▶ [REQUIREMENT] An exact copy of every record, without the pictures, is what should come back.

== DATA RECORDS ==

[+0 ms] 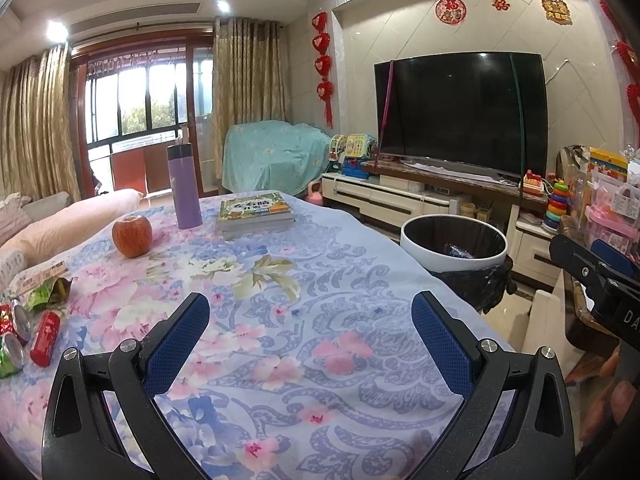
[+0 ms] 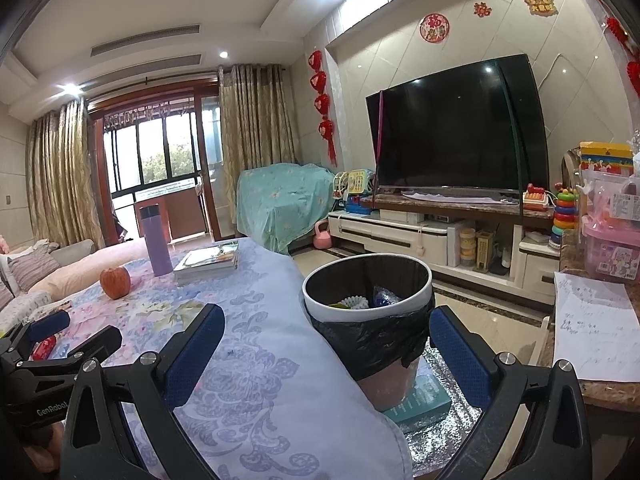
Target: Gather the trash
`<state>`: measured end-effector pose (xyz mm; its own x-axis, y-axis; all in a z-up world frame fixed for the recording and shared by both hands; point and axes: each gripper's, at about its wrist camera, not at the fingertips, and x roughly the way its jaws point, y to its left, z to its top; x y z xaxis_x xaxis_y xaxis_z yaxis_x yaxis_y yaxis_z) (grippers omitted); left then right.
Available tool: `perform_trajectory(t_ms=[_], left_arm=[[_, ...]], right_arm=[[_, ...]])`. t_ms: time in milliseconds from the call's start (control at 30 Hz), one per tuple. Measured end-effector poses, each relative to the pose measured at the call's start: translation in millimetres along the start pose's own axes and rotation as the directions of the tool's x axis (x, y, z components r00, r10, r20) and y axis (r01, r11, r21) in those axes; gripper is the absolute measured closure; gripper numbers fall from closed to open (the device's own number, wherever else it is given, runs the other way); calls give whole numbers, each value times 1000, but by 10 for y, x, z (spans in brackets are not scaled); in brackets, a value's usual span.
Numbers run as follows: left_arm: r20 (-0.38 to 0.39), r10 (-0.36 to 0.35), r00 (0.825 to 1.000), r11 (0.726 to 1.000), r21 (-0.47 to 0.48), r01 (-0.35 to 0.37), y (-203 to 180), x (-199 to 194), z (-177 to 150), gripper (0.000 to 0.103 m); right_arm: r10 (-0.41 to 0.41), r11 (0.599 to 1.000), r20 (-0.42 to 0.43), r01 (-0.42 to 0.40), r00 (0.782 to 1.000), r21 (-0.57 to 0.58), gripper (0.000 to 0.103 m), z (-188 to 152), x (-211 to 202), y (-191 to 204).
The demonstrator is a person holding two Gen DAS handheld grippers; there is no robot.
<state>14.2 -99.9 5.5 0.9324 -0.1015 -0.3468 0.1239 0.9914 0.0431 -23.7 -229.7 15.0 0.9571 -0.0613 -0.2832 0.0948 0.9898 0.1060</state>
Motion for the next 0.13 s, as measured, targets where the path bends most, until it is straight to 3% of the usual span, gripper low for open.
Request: perform_trajectory(t_ms=[133], left_arm=[[-5,-2,1000,1000,-2,2,15,8,4,0]], right_arm=[[6,1000,-13,-6,1000,4,0,2,40,-32]])
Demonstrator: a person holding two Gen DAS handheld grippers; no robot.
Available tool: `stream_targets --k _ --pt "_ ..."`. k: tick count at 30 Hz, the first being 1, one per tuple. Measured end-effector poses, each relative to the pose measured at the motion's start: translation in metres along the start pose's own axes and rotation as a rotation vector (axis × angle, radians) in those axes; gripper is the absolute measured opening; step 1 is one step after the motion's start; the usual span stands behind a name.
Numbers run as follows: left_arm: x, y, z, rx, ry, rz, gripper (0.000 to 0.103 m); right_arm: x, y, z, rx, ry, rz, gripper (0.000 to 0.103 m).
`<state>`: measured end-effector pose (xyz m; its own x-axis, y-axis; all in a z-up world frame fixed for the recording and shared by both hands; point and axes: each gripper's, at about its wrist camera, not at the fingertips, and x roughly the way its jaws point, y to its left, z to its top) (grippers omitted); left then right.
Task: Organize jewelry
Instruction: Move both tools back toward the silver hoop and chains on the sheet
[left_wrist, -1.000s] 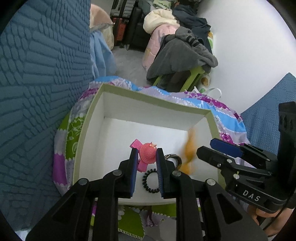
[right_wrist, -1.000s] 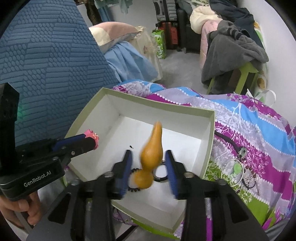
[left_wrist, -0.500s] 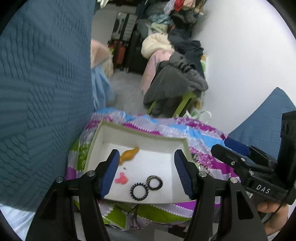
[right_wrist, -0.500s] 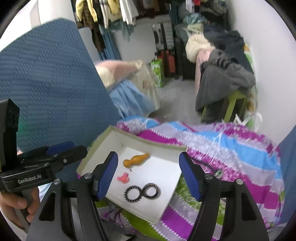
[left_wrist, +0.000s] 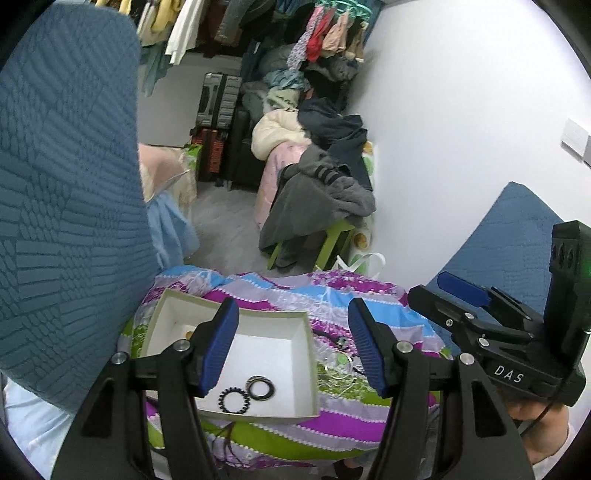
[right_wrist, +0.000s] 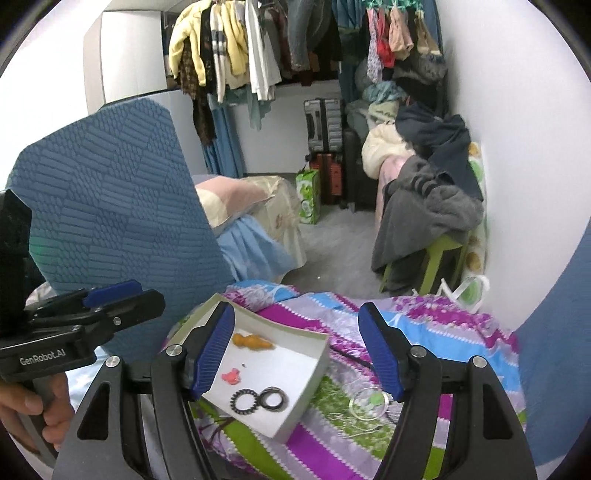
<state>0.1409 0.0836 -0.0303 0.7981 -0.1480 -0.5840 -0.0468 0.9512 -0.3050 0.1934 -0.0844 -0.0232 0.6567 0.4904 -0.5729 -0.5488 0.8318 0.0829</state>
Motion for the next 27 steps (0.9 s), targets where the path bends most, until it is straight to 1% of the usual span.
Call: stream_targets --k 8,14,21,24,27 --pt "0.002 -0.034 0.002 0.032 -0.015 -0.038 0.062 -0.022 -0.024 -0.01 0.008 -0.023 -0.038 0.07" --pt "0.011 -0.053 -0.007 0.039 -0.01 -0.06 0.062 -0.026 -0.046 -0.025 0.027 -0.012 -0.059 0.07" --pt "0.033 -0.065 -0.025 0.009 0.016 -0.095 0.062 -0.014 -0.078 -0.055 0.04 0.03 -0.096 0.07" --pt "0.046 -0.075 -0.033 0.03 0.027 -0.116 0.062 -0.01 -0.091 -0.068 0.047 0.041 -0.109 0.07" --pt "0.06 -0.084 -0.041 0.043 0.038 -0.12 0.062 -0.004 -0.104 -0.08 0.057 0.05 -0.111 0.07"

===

▶ [EXERCISE RESPONSE]
[+0 ms] 
[+0 ms] 
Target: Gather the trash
`<state>`: measured end-effector pose (xyz mm; its own x-axis, y-axis; all in a z-up world frame fixed for the recording and shared by both hands; point and axes: each gripper's, at about its wrist camera, not at the fingertips, and x roughly the way its jaws point, y to its left, z to its top; x y z xaxis_x xaxis_y xaxis_z yaxis_x yaxis_y yaxis_z) (grippers omitted); left then right.
Available tool: `perform_trajectory(t_ms=[_], left_arm=[[_, ...]], right_arm=[[_, ...]])`. t_ms: time in milliseconds from the call's start (control at 30 Hz), one per tuple. Measured end-effector poses, each relative to the pose measured at the call's start: translation in millimetres along the start pose's own axes and rotation as the directions of the tool's x axis (x, y, z components r00, r10, r20) and y axis (r01, r11, r21) in those axes; gripper is the absolute measured closure; gripper numbers fall from closed to open (the device's own number, wherever else it is given, runs the other way); calls give whole numbers, each value times 1000, but by 10 for y, x, z (spans in brackets are not scaled); in brackets, a value's usual span.
Numbers run as follows: left_arm: r20 (-0.38 to 0.39), r10 (-0.36 to 0.35), r00 (0.825 to 1.000), r11 (0.726 to 1.000), r21 (-0.47 to 0.48), r01 (-0.35 to 0.37), y (-203 to 180), x (-199 to 194), z (-177 to 150), gripper (0.000 to 0.103 m); right_arm: r10 (-0.41 to 0.41), r11 (0.599 to 1.000), r20 (-0.42 to 0.43), r01 (-0.42 to 0.40), r00 (0.782 to 1.000), r21 (-0.57 to 0.58), gripper (0.000 to 0.103 m), z (-188 to 152), x (-211 to 202), y (-191 to 204).
The demonstrator is a person holding two Gen DAS handheld grippers; there is no robot.
<state>14.2 -99.9 5.5 0.9324 -0.1015 -0.3468 0.1239 0.9914 0.0431 -23.7 -229.7 15.0 0.9571 -0.0613 -0.2832 0.0948 0.9898 0.1060</state>
Motion for the next 0.13 s, as measured, targets where the path bends most, until it is straight to 3% of the usual span, gripper low for open.
Request: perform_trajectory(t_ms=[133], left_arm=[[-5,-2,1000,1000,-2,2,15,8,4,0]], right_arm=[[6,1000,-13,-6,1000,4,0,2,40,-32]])
Demonstrator: a person holding two Gen DAS handheld grippers; no robot.
Available tool: `stream_targets --k _ --pt "_ ..."`. k: tick count at 30 Hz, the first being 1, one per tuple. Measured end-effector poses, each relative to the pose measured at the motion's start: translation in metres along the start pose's own axes and rotation as a rotation vector (axis × angle, radians) in those axes; gripper is the absolute measured opening; step 1 is one step after the motion's start; the usual span stands behind a name.
Numbers run as follows: left_arm: x, y, z, rx, ry, rz, gripper (0.000 to 0.103 m); right_arm: x, y, z, rx, ry, rz, gripper (0.000 to 0.103 m).
`<state>`: measured end-effector pose (xyz m; its own x-axis, y-axis; all in a z-up world frame fixed for the recording and shared by both hands; point and axes: each gripper's, at about its wrist camera, not at the fingertips, and x roughly the way its jaws point, y to its left, z to its top) (grippers omitted); left then right.
Task: Organize jewelry
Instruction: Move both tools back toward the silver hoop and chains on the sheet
[left_wrist, -1.000s] 
[right_wrist, -1.000s] 
[left_wrist, -0.500s] 
[right_wrist, -0.500s] 
[left_wrist, +0.000s] 
[right_wrist, +0.000s] 
<state>0.1409 0.0836 -0.0303 0.7981 -0.1480 -0.5840 -0.0468 0.9512 -0.3050 0.1934 -0.0844 -0.0232 0.6567 0.4904 -0.5729 -0.5488 0.8318 0.0829</state>
Motion for the next 27 steps (0.9 s), targets where the path bends most, until it is straight to 1% of the usual span.
Call: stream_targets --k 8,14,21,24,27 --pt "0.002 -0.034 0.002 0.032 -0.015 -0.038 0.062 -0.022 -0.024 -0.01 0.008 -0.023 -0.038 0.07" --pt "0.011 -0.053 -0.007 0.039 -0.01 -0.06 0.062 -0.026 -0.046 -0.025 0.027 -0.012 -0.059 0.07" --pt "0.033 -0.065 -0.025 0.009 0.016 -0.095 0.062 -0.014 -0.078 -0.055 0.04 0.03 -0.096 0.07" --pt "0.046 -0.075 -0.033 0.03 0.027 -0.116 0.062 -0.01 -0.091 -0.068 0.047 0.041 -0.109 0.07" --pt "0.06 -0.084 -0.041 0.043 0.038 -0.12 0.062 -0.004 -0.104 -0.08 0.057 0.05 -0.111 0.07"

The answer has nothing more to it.